Friday, January 25, 2008

Lawyers Push for Energy Conservation

David White Jr. doesn't fit the mold of an environmentalist.

An attorney and partner in the Boston firm of Breakstone, White and Gluck, White is more comfortable in a suit and tie than tie-dye.

Before joining the Massachusetts bar, however, White was a student at the University of Vermont, where he received a degree in environmental studies. After graduation, he spent three years working as an environmental advocate for the Vermont Public Interest Research Group.

Now the president of the Massachusetts Bar Association, White is putting his environmental pedigree to use, leading the industry group in a push to encourage lawyers to be more environmentally friendly.

Called the Lawyers Eco Challenge, the program urges lawyers to sign an "environmental pledge" to take steps to implement a set of green guidelines drafted by the association.

"It's not a whimsy, it's a real concern," White said this week, of promoting "green lawyers." "The why of it is we all have a duty to fight global warming and protecting environmental resources, and one way we can definitely do that is by reducing our energy usage."

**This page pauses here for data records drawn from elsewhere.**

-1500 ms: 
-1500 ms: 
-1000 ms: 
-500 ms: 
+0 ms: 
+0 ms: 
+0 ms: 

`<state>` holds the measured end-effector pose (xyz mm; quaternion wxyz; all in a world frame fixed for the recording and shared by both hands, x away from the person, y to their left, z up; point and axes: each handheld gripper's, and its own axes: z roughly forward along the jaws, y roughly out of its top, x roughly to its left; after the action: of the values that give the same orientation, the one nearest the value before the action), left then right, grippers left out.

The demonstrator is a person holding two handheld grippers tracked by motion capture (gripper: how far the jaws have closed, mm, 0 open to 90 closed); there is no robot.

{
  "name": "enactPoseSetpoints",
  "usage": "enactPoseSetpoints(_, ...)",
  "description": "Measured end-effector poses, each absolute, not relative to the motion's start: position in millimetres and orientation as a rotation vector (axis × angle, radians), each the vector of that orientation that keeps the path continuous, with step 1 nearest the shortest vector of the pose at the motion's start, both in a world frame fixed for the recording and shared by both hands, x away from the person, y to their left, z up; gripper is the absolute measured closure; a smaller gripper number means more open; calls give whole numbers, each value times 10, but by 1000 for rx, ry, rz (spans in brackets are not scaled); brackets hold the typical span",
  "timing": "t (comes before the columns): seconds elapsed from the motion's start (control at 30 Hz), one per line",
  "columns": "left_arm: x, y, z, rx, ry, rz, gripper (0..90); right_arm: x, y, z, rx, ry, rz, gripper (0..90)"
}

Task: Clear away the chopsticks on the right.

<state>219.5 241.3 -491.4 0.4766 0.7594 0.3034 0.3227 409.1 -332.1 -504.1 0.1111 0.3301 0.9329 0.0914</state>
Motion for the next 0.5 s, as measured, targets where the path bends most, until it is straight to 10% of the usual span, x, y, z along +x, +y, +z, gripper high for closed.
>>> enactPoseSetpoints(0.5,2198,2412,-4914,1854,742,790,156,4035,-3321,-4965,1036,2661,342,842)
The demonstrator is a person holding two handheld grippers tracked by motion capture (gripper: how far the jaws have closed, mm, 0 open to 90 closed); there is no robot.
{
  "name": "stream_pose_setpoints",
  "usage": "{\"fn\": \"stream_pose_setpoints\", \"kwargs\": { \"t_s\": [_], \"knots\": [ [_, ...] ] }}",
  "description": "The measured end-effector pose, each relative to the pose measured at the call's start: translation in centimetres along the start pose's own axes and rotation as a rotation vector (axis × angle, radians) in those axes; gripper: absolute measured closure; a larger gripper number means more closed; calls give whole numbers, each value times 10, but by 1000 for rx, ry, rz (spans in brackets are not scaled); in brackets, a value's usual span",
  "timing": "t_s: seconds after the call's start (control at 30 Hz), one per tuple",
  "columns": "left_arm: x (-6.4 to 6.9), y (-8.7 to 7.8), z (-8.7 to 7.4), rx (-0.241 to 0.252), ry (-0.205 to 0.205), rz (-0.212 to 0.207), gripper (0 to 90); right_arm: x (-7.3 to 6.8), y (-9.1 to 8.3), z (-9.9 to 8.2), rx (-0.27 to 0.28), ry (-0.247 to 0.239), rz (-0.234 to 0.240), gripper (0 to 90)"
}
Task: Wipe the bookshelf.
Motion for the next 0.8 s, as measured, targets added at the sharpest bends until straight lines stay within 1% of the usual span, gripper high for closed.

Taking even simple steps to reduce energy usage, like turning off lights or installing motion-activated lights in law offices, turning off computers and other electronics, reducing paper use and increasing recycling, White said, can have dramatic impacts.

Read more about green guidelines

"What we've done in my office is...we took out all incandescent bulbs and replaced them with compact fluorescents," White said. "We put the common areas on motion sensors, and we've just adopted good habits about turning off equipment that's not being used."

Those few steps, he said, combined with a plan to replace traditional fluorescent bulbs with the super-efficient compact fluorescent bulbs should cut the firm's energy use by as much as 25 percent.

"I'm pretty confident most firms around the state can do the same thing," he said. "We want to be an example for other businesses around the state. If lawyers can do it, accountants can do it, and insurance people can do it."

White's sentiment already seems to be catching on.

Barely a day after the Eco Challenge campaign was unveiled this week, more than two dozens lawyers and law firms had signed the online pledge. By week's end, more than 30 had signed up.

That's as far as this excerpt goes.